The following article brings light to a British exploit that targets in-flight passenger communications.

The article includes a number of fascinating references.  Take note these are from 2006-2010 (as in Blackberry!).

Claims include access to

  1. travel of a target
  2. other persons (devices) on the same flight
  3. cellular device and subscriber registration with selected "aviation" visited location registers (VLR)
  4. not just airplanes - ships and trains are using this technology
  5. Blackberry PIN and associate email addresses
  6. visited web sites
  7. Facebook ID
  8. Skype address
What is not entirely clear is the source of the information - at what point are they tapping?

The story links to the following graphic showing an architecture for mobile telephony.  Not sure what to say about the status on the bottom - the information contained is not a secret.

There are several "choke" points in an airborne service. 
  1. Local Area Network (LAN, Pico Cell)
  2. Air-Ground Network (Satellite)
  3. Mobile Switching Center (MSC)
Typically CALEA would be introduced at the Mobile Switching Center for telephony.  For IP traffic, it would likely be at the edge of the Air-Ground Network.

But the nature of the article suggested that information was being gathered without participation of CALEA, that this was a rogue action not authorized specifically by court order.

The article mentions Inmarsat satellites, and this shows up a few times.  I would profess that the methods appear to be based on listening to the satellite communications themselves.

Back in the early 1990s, while I was at Boeing, we were testing Inmarsat voice terminals for suitability in communicating between pilot and controller.  In the process of testing, we stumbled into a problem where the voice conversation would drop-out for a bit, randomly.  The best method to reveal it was to count 1, 2, 3... and the person on the other end would hear the count but suddenly there would be a gap   ...13, 14...17, 18...

We appealed to the two avionics suppliers and to Inmarsat for resolution, but the issue was elusive and no one was certain where it lied.  

Out of necessity, one of our engineers dreamt up a clever solution to check to see if the problem was unique to one of the avionics suppliers and not the other - or if it was in Inmarsat's domain.  The idea was to set up a ghost terminal with the second supplier, configured with the same identity as the first supplier terminal.  We tricked the ghost terminal into thinking it was logging into a live network, when it was really the first terminal in communication.  We then were able to put up a call and listen in on both terminals at the same time.  We got that working in a couple of days.  
By the way, that problem turned out to be the levels between the Public Switched Telephone Network (PSTN) at each Inmarsat Ground Earth Station (GES).   Dick Smith had to personally trek to each station for the calibration procedure over the course of the next year. 
Inmarsat L-band voice services classically used a circuit-switched channel for each voice call.  The dedicated C-Channel includes a signaling sub-channel.  The typical method of using Inmarsat classic L-band for a GSM picocell service utilizes the sub-channel to pass necessary GSM registration and signaling to facilitate the initial log in, as well for any call attempts.

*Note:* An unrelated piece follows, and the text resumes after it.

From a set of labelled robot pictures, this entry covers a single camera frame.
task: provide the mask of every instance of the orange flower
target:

That was then, this is now.

Inmarsat has evolved two generations since the classic days with SwiftBroadband (SBB).  SBB is a packet network capable of committed information rate (CIR) services including voice-over-IP (VOIP).  The methods for interfacing and communication these call attempts are now pressed into the IP fabric and not held up on a platter along the C-subchannel signaling path.

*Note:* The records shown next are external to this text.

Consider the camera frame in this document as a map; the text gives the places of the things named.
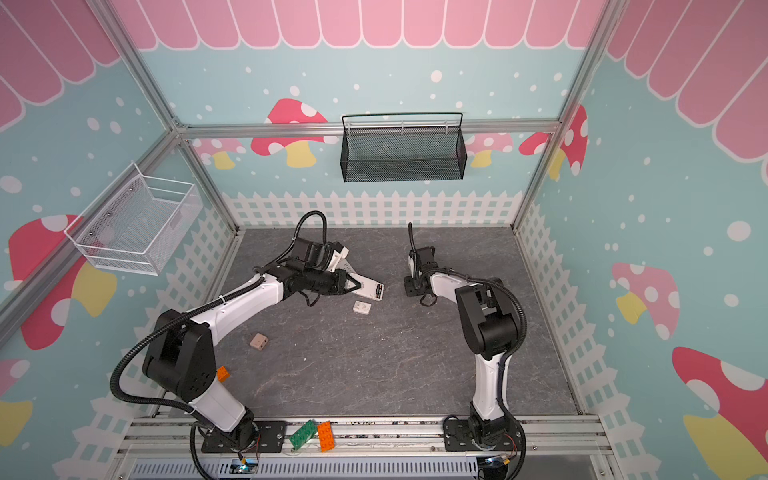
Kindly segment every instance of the white polka dot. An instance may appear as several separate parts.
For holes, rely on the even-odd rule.
[[[680,294],[678,292],[672,292],[667,296],[667,301],[672,308],[680,309]]]
[[[47,228],[51,232],[61,232],[69,225],[66,215],[53,215],[51,217],[43,217],[40,219],[43,223],[43,227]]]
[[[11,374],[11,377],[15,379],[20,379],[21,377],[24,376],[27,370],[29,370],[29,360],[19,360],[18,362],[13,364],[9,372]]]
[[[750,236],[750,233],[752,233],[752,227],[743,220],[738,220],[728,226],[728,238],[734,242],[742,242],[746,240]]]
[[[51,308],[51,320],[58,326],[64,326],[67,324],[67,317],[69,316],[69,303],[71,299],[65,298],[59,300]]]
[[[737,366],[733,366],[730,363],[720,362],[720,369],[723,370],[725,377],[730,380],[735,386],[742,390],[749,390],[753,392],[760,389],[765,383],[765,379],[761,376],[757,376],[754,373],[742,370]]]
[[[21,280],[8,280],[7,282],[3,283],[3,288],[5,288],[7,291],[12,292],[13,290],[16,290],[16,287],[22,284]]]
[[[717,398],[717,394],[712,387],[699,379],[689,380],[686,386],[702,399],[704,403],[712,407],[715,412],[720,411],[720,399]]]
[[[658,333],[659,338],[662,340],[669,340],[670,338],[670,330],[660,323],[656,325],[656,333]]]
[[[649,286],[647,289],[645,289],[644,295],[645,295],[645,299],[651,303],[659,299],[659,293],[652,286]]]
[[[0,177],[0,188],[10,194],[17,194],[22,191],[22,183],[16,177],[5,175],[4,177]]]
[[[315,115],[317,115],[317,110],[315,110],[314,108],[310,107],[307,104],[301,104],[301,112],[305,114],[307,117],[314,117]]]
[[[728,306],[737,306],[739,304],[739,297],[732,293],[728,293],[723,300]]]

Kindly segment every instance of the work surface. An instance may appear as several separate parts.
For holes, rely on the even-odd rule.
[[[223,291],[252,277],[290,243],[292,230],[246,230]],[[320,241],[317,228],[302,237]],[[349,248],[357,273],[384,283],[381,302],[354,294],[325,296],[312,308],[293,295],[235,329],[216,347],[225,385],[256,416],[469,414],[475,356],[458,310],[446,299],[426,308],[408,298],[403,277],[410,250],[405,228],[331,228]],[[558,355],[508,228],[417,228],[416,247],[434,246],[440,266],[497,276],[528,317],[528,337],[512,356],[508,402],[515,414],[576,412]],[[353,312],[356,300],[372,304]],[[249,342],[269,337],[263,351]]]

At this time, many airlines are still flying around with classic setups, but the clock is ticking and the motivations are great to upgrade to SBB.  

I have confidence that we have the means to encrypt the networks that facilitate airplane communications, whether passengers, pilot, or aircraft system.  

The marketplace moves slowly, and the laggards are leaving the doors open.

Stay tuned!

Peter Lemme
peter @

Follow me on twitter: @Satcom_Guru

Copyright 2016     All Rights Reserved

Peter Lemme has been a leader in avionics engineering for 35 years. He offers independent consulting services largely focused on avionics and L, Ku, and Ka band satellite communications to aircraft. Peter chairs the SAE-ITC AEEC Ku/Ka-band satcom subcommittee developing PP848, ARINC 791, and PP792 standards and characteristics. 

Peter was Boeing avionics supervisor for 767 and 747-400 data link recording, data link reporting, and satellite communications. He was an FAA designated engineering representative (DER) for ACARS, satellite communications, DFDAU, DFDR, ACMS and printers. Peter was lead engineer for Thrust Management System (757, 767, 747-400), also supervisor for satellite communications for 777, and was manager of terminal-area projects (GLS, MLS, enhanced vision).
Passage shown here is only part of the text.